§ EXERCISE INSTRUCTIONS: Set down the full listing that follows, word for word.

-=-=-

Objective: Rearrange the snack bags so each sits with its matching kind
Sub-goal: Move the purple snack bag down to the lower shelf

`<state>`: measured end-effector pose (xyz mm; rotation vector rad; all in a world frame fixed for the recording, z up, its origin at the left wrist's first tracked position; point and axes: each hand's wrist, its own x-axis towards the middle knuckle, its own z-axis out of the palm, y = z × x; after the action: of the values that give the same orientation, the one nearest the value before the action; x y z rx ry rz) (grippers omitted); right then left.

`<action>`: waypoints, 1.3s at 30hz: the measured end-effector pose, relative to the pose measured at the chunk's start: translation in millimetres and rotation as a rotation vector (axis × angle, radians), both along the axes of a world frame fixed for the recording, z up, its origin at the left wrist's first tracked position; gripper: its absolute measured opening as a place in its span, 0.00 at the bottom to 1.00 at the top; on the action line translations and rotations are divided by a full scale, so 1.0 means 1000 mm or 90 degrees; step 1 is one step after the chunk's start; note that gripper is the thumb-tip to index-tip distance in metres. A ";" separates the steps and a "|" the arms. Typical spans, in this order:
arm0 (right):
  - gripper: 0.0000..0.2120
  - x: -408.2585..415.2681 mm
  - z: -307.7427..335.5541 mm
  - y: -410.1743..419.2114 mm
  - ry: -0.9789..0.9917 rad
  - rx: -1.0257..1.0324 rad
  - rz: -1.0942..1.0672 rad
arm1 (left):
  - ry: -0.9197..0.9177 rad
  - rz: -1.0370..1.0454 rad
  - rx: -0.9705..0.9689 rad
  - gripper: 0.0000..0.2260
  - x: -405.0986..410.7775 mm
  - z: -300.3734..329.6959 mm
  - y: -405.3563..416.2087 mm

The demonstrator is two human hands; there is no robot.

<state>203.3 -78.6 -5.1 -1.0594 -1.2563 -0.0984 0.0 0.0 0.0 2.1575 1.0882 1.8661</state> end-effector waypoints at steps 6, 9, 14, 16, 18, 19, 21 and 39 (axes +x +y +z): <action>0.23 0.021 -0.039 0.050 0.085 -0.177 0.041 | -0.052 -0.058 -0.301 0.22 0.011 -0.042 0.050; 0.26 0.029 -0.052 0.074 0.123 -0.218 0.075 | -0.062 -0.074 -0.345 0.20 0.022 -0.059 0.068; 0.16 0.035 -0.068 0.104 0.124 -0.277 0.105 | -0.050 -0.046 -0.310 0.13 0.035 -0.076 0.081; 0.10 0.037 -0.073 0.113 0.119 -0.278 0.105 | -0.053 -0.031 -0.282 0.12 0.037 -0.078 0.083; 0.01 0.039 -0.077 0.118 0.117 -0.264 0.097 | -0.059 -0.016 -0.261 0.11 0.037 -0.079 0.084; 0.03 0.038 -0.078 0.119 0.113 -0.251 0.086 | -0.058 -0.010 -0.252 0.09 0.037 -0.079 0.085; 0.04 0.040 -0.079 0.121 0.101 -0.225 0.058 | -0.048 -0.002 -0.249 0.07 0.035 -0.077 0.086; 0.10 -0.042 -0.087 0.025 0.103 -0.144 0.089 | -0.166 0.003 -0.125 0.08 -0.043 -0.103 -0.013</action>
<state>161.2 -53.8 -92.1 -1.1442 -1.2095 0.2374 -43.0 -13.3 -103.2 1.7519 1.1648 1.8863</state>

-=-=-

§ WRITTEN ANSWER:
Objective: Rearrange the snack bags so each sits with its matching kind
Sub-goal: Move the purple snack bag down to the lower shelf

`<state>`: measured end-effector pose (xyz mm; rotation vector rad; all in a world frame fixed for the recording, z up, its origin at the left wrist's first tracked position; point and axes: each hand's wrist, its own x-axis towards the middle knuckle, its own z-axis out of the palm, y = z × x; after the action: of the values that give the same orientation, the one nearest the value before the action; x y z rx ry rz) (grippers omitted); right then left.

`<action>`: waypoints, 1.3s at 30hz: the measured end-effector pose, relative to the pose measured at the chunk's start: translation in millimetres and rotation as a rotation vector (axis × angle, radians), both along the axes of a world frame fixed for the recording, z up, its origin at the left wrist's first tracked position; gripper: its absolute measured opening as a place in its span, 0.00 at the bottom to 1.00 at the top; on the action line translations and rotations are divided by a full scale, so 1.0 means 1000 mm or 90 degrees; step 1 is one step after the chunk's start; note that gripper is the thumb-tip to index-tip distance in metres. A ";" separates the steps and a "|" the arms. Typical spans, in this order:
arm0 (right):
  - gripper: 0.0000..0.2120
  - x: -408.2585..415.2681 mm
  - z: -307.7427..335.5541 mm
  - y: -410.1743..419.2114 mm
  - ry: -0.9789..0.9917 rad
  - rx: -1.0257..1.0324 rad
  - rz: -1.0942..1.0672 rad
arm1 (left):
  - ry: -0.9197..0.9177 rad
  - rz: -1.0370..1.0454 rad
  - rx: -0.9705..0.9689 rad
  - gripper: 0.0000..0.2260
  - x: -405.0986..410.7775 mm
  - z: -300.3734..329.6959 mm
  - y: -405.3563..416.2087 mm

The demonstrator is two human hands; there is no robot.

<state>203.3 -78.6 -5.1 -1.0594 -1.2563 -0.0984 0.0 0.0 0.0 2.1575 1.0882 1.8661</state> end-effector waypoints at steps 6, 9, 14, 16, 18, 19, 21 and 39 (axes +x +y +z): <action>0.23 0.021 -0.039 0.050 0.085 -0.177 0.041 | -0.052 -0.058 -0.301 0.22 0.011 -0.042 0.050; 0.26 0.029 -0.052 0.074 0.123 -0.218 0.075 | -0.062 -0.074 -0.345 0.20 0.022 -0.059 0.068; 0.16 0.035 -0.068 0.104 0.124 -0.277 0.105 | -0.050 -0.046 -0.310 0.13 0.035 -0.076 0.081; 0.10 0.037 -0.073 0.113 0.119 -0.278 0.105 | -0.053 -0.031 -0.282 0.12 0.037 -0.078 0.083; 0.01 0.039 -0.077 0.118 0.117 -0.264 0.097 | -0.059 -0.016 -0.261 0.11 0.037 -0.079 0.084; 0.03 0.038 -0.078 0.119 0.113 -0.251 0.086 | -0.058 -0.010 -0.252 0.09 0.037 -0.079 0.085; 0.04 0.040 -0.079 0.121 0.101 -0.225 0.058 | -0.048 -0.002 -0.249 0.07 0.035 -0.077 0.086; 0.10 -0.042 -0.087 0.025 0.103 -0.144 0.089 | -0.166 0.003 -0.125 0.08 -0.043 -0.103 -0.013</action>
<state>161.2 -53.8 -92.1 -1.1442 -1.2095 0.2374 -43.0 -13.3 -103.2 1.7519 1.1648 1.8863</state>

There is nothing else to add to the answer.